Brief: Could you restate word for word only the lines below from the one holding "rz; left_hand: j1" to the one holding "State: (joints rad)", inclusive, and leave out the pictures?

※

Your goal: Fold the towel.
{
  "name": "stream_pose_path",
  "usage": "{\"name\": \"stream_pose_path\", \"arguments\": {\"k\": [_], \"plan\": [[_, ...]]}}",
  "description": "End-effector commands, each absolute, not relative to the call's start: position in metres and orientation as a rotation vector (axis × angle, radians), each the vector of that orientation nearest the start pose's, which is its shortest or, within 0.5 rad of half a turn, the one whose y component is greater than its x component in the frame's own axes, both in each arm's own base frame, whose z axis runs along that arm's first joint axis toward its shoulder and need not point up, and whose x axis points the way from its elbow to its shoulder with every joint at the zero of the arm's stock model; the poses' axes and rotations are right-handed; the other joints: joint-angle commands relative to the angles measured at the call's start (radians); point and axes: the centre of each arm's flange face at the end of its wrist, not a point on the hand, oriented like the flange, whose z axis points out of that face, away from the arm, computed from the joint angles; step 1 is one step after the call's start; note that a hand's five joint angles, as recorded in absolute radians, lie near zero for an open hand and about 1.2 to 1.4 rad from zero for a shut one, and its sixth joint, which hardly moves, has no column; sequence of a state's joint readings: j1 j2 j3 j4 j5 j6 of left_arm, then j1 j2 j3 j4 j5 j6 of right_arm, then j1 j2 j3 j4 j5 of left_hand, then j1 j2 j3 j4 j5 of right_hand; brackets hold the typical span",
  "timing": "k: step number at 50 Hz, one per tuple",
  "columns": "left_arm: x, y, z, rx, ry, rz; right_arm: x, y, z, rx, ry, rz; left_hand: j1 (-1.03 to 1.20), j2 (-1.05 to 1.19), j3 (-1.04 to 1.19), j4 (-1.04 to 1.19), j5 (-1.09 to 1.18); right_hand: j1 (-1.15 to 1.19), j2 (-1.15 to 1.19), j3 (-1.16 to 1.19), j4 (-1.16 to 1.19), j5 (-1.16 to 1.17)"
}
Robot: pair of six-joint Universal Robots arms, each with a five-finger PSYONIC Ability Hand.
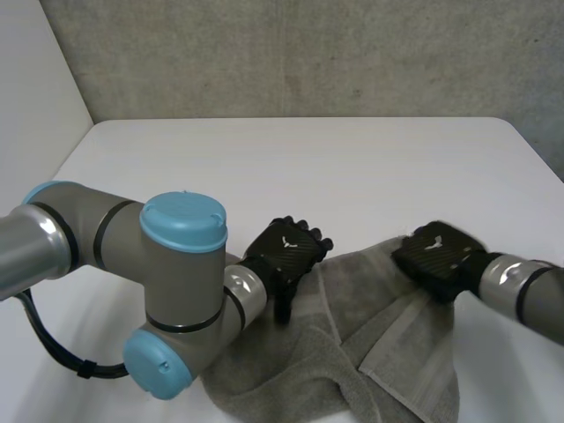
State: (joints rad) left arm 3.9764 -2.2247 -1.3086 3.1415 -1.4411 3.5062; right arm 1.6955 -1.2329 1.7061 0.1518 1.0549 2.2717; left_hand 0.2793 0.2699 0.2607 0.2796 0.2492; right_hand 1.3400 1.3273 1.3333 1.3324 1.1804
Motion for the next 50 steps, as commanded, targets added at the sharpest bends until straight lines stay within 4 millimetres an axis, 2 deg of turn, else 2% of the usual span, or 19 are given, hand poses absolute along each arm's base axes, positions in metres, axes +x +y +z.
{"name": "stream_pose_path", "arguments": {"k": [1, 6, 8, 9, 10, 11, 22, 24, 27, 39, 42, 43, 44, 45, 49, 50], "plan": [[-0.382, -0.2, 0.144, 1.656, 2.416, -1.839, 0.181, -0.275, 0.163, -1.397, 2.249, -1.522, -0.019, -0.009, 0.0, -0.019, -0.163, 0.056, 0.069, 0.063, 0.064, 0.041], [-0.389, -0.196, 0.135, 1.721, 2.413, -1.76, 0.179, -0.266, 0.156, -1.39, 2.249, -1.476, -0.001, 0.008, 0.017, -0.001, -0.146, 0.019, 0.032, 0.026, 0.027, 0.004], [-0.39, -0.196, 0.13, 1.76, 2.405, -1.702, 0.181, -0.261, 0.158, -1.391, 2.226, -1.474, 0.019, 0.029, 0.038, 0.019, -0.125, -0.34, -0.327, -0.333, -0.332, -0.355], [-0.39, -0.196, 0.13, 1.76, 2.405, -1.701, 0.181, -0.261, 0.158, -1.391, 2.226, -1.474, 0.019, 0.029, 0.038, 0.019, -0.125, -0.342, -0.329, -0.335, -0.334, -0.357], [-0.391, -0.196, 0.128, 1.775, 2.4, -1.677, 0.182, -0.259, 0.159, -1.392, 2.206, -1.475, 0.037, 0.046, 0.055, 0.037, -0.108, -0.519, -0.507, -0.513, -0.512, -0.534], [-0.391, -0.196, 0.128, 1.775, 2.4, -1.677, 0.184, -0.256, 0.161, -1.394, 2.182, -1.477, 0.037, 0.046, 0.056, 0.037, -0.107, -0.579, -0.566, -0.573, -0.572, -0.594], [-0.396, -0.198, 0.126, 1.789, 2.379, -1.665, 0.188, -0.244, 0.164, -1.398, 2.126, -1.468, 0.237, 0.246, 0.255, 0.236, 0.092, -0.592, -0.579, -0.585, -0.584, -0.606], [-0.397, -0.199, 0.127, 1.788, 2.377, -1.669, 0.188, -0.244, 0.163, -1.397, 2.127, -1.464, 0.409, 0.418, 0.427, 0.408, 0.264, -0.594, -0.582, -0.588, -0.587, -0.609], [-0.397, -0.199, 0.129, 1.787, 2.374, -1.676, 0.187, -0.244, 0.162, -1.394, 2.131, -1.463, 0.527, 0.536, 0.545, 0.527, 0.382, -0.594, -0.582, -0.588, -0.587, -0.609], [-0.4, -0.195, 0.134, 1.795, 2.358, -1.698, 0.187, -0.244, 0.162, -1.392, 2.131, -1.462, 0.697, 0.707, 0.716, 0.697, 0.553, -0.597, -0.585, -0.591, -0.59, -0.612], [-0.401, -0.194, 0.131, 1.804, 2.357, -1.693, 0.187, -0.243, 0.161, -1.391, 2.132, -1.458, 0.654, 0.663, 0.673, 0.654, 0.509, -0.597, -0.585, -0.591, -0.59, -0.612], [-0.401, -0.194, 0.13, 1.806, 2.357, -1.688, 0.187, -0.242, 0.161, -1.394, 2.131, -1.456, 0.502, 0.512, 0.521, 0.502, 0.358, -0.597, -0.585, -0.591, -0.59, -0.612], [-0.401, -0.194, 0.13, 1.806, 2.357, -1.688, 0.187, -0.242, 0.161, -1.394, 2.131, -1.456, 0.501, 0.51, 0.519, 0.501, 0.356, -0.597, -0.585, -0.591, -0.59, -0.612], [-0.401, -0.195, 0.129, 1.808, 2.349, -1.69, 0.187, -0.242, 0.161, -1.394, 2.131, -1.456, 0.28, 0.289, 0.299, 0.28, 0.136, -0.597, -0.585, -0.591, -0.59, -0.612], [-0.403, -0.197, 0.131, 1.808, 2.332, -1.706, 0.187, -0.241, 0.16, -1.39, 2.135, -1.449, 0.201, 0.211, 0.22, 0.201, 0.057, -0.597, -0.585, -0.591, -0.59, -0.612], [-0.404, -0.198, 0.133, 1.8, 2.326, -1.716, 0.187, -0.241, 0.16, -1.39, 2.135, -1.449, 0.123, 0.132, 0.141, 0.123, -0.022, -0.597, -0.585, -0.591, -0.59, -0.612]]}}
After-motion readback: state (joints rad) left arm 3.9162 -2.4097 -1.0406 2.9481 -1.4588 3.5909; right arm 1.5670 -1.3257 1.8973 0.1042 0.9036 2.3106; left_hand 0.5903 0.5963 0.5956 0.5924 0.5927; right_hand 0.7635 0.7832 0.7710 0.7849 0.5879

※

Solution to the exercise:
  "columns": "left_arm: x, y, z, rx, ry, rz; right_arm: x, y, z, rx, ry, rz; left_hand: j1 (-1.03 to 1.20), j2 (-1.05 to 1.19), j3 (-1.04 to 1.19), j4 (-1.04 to 1.19), j5 (-1.09 to 1.18); right_hand: j1 (-1.15 to 1.19), j2 (-1.15 to 1.19), j3 (-1.16 to 1.19), j4 (-1.16 to 1.19), j5 (-1.16 to 1.17)"
}
Robot: pair of six-joint Universal Robots arms, each with a five-finger PSYONIC Ability Hand.
State: (joints rad) left arm 3.9764 -2.2247 -1.3086 3.1415 -1.4411 3.5062; right arm 1.6955 -1.2329 1.7061 0.1518 1.0549 2.2717; left_hand 0.2793 0.2699 0.2607 0.2796 0.2492; right_hand 1.3400 1.3273 1.3333 1.3324 1.1804

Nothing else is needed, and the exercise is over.